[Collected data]
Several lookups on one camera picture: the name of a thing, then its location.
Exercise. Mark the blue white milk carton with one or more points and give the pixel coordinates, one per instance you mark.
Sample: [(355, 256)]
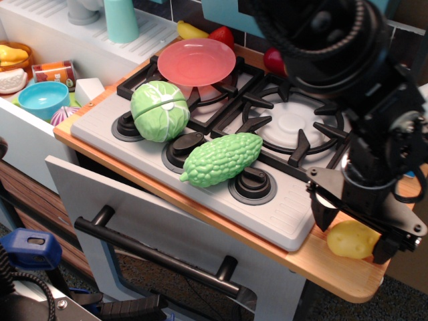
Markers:
[(410, 174)]

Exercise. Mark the white oven door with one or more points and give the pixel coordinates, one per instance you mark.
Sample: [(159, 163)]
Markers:
[(270, 290)]

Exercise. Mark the white toy sink unit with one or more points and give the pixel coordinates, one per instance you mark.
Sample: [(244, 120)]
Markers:
[(45, 28)]

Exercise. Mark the white toy fish piece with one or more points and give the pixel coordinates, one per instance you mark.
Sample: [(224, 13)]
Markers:
[(13, 81)]

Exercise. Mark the orange brown toy can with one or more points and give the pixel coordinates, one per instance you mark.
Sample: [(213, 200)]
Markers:
[(61, 71)]

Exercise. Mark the orange transparent bowl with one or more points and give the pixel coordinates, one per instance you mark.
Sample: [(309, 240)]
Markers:
[(25, 64)]

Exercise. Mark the black right burner grate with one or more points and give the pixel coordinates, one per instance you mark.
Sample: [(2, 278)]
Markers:
[(298, 131)]

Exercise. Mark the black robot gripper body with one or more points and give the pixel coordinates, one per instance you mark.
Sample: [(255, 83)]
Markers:
[(370, 185)]

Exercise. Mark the yellow toy potato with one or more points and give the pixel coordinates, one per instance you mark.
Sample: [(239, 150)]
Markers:
[(352, 239)]

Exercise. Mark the black left stove knob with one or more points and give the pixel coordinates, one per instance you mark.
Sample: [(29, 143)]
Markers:
[(124, 129)]

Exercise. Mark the green toy bitter melon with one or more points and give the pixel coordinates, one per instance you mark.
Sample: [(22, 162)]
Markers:
[(221, 159)]

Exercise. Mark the red yellow toy apple half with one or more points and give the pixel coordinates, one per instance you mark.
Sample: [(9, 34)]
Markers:
[(273, 62)]

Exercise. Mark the red toy strawberry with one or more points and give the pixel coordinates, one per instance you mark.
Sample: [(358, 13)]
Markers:
[(224, 35)]

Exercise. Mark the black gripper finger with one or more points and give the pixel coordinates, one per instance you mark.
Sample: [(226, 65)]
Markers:
[(386, 247), (323, 211)]

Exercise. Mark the blue plastic bowl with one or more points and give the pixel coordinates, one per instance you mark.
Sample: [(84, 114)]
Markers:
[(44, 99)]

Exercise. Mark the white toy carton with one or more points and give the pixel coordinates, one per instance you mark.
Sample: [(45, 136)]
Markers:
[(87, 89)]

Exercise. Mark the grey toy stove top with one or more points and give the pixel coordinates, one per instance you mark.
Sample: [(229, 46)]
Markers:
[(285, 221)]

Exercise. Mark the black middle stove knob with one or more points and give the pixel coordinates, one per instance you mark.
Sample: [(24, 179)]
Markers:
[(176, 152)]

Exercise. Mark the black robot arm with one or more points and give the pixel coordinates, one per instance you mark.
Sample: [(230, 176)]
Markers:
[(339, 51)]

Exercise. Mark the black right stove knob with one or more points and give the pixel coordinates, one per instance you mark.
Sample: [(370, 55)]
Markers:
[(253, 186)]

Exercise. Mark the grey toy faucet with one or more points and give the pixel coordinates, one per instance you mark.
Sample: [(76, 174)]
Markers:
[(84, 12)]

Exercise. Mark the yellow toy banana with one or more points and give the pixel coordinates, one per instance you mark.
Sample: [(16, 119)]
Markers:
[(187, 31)]

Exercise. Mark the black stove knob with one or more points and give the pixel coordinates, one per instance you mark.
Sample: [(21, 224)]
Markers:
[(253, 186), (176, 152), (124, 129)]

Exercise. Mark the teal toy range hood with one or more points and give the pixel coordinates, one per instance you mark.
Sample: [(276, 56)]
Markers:
[(234, 14)]

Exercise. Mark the mint green plastic cup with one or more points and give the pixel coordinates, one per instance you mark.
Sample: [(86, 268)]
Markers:
[(121, 21)]

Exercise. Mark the black burner grate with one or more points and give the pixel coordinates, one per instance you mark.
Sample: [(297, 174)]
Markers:
[(298, 131), (207, 104)]

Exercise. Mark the black left burner grate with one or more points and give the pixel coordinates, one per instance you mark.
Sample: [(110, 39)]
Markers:
[(207, 104)]

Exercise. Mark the green toy cabbage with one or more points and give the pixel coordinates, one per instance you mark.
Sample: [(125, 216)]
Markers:
[(159, 110)]

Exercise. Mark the black oven door handle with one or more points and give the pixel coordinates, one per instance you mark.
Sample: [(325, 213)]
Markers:
[(221, 281)]

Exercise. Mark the purple toy onion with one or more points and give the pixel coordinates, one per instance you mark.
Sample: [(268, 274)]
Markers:
[(62, 114)]

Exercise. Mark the blue plastic clamp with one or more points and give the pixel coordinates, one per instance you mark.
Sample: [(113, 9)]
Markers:
[(32, 250)]

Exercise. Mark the yellow toy pear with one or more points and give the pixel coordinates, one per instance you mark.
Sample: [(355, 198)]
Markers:
[(11, 56)]

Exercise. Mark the pink plastic plate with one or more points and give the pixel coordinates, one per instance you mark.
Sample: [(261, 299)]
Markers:
[(196, 62)]

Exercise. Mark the wooden counter top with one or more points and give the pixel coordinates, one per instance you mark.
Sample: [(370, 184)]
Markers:
[(355, 280)]

* What to do:
Pull every line with the string "grey" from the data above.

* Exercise response:
Exercise. Mark the grey toy stove top with one or more points and give the pixel coordinates, one per instance you mark.
Exercise. Mark the grey toy faucet with one or more points and give the pixel coordinates, one per instance you mark.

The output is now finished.